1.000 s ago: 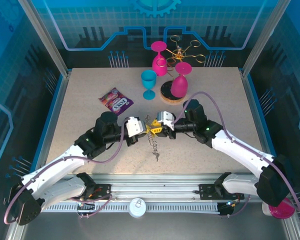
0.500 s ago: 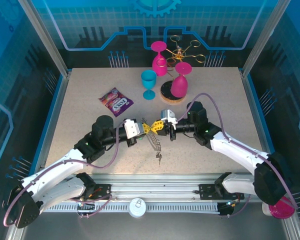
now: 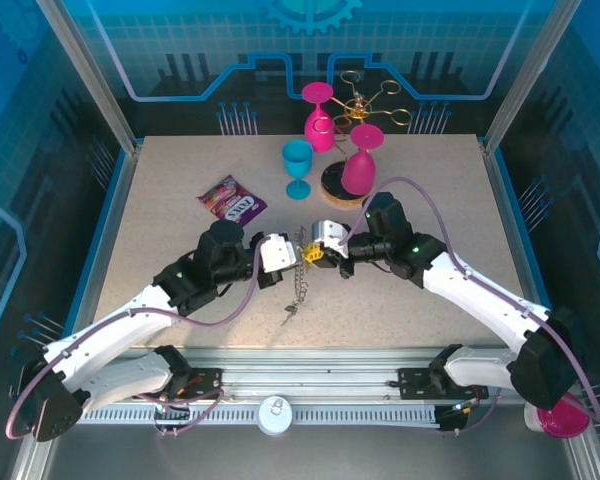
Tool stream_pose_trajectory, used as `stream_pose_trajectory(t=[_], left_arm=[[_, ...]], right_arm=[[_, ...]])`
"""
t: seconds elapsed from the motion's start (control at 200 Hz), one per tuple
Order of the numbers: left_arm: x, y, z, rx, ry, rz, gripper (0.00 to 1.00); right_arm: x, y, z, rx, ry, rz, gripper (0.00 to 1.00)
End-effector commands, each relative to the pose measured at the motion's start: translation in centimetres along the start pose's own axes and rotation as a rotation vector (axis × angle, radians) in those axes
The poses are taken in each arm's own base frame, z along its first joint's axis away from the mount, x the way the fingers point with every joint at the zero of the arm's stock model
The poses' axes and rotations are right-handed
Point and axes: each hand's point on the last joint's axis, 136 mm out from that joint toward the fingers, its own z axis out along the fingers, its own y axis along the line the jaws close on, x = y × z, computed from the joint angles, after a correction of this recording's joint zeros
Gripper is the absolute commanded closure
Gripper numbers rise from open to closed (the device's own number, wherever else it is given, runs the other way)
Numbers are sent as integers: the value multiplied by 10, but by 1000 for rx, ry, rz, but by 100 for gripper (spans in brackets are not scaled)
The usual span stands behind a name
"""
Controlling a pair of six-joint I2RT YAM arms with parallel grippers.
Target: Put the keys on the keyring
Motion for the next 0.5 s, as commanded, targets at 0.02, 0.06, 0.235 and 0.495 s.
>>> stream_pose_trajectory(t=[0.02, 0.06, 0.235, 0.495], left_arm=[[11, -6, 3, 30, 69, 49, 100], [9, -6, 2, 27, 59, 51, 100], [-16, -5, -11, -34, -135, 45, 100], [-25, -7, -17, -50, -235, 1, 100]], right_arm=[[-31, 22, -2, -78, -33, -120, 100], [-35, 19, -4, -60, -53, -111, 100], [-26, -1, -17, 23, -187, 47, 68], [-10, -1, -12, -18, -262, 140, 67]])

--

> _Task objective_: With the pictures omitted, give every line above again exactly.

> _Reply_:
1.000 s ago: 
0.500 s ago: 
now: 
Tool stream_pose_trajectory, used as `stream_pose_trajectory(t=[_], left_arm=[[_, ...]], right_arm=[[_, ...]])`
"""
t: seconds elapsed from the motion's start (control at 200 Hz), one per tuple
Order of the numbers: left_arm: x, y, z, rx, ry, rz, gripper (0.00 to 1.00); right_arm: x, y, z, rx, ry, rz, gripper (0.00 to 1.00)
End-effector commands, each relative to the pose measured at the motion's start: translation in centimetres along the start pose's own axes and rotation as a rotation vector (axis × angle, radians) in those axes
The poses are taken in each arm's own base frame, z along its first joint's axis away from the mount, x the way the fingers point with every joint at the zero of the arm's stock model
The poses' axes and rotations are right-handed
Point and axes: each hand's point on the last joint's axis, 136 mm out from that joint toward the fingers, its own z axis out along the fingers, its own y axis along the line the jaws close on, x = y × z, computed from the joint angles, after a correction of this recording's joint zeros
Gripper is the absolute commanded closure
Gripper numbers rise from open to closed (the device's own number, wherever else it is given, runs the other way)
Numbers are sent as integers: the value multiplied by 10, but by 1000 for rx, ry, rz, but by 100 for gripper (spans in brackets are not scaled)
The usual span stands behind a name
"""
Controlling a pair of six-joint I2RT YAM arms with parallel grippers.
Target: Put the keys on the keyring
Motion for the next 0.5 s, as commanded, targets at 0.02, 0.06, 0.235 and 0.495 s.
>>> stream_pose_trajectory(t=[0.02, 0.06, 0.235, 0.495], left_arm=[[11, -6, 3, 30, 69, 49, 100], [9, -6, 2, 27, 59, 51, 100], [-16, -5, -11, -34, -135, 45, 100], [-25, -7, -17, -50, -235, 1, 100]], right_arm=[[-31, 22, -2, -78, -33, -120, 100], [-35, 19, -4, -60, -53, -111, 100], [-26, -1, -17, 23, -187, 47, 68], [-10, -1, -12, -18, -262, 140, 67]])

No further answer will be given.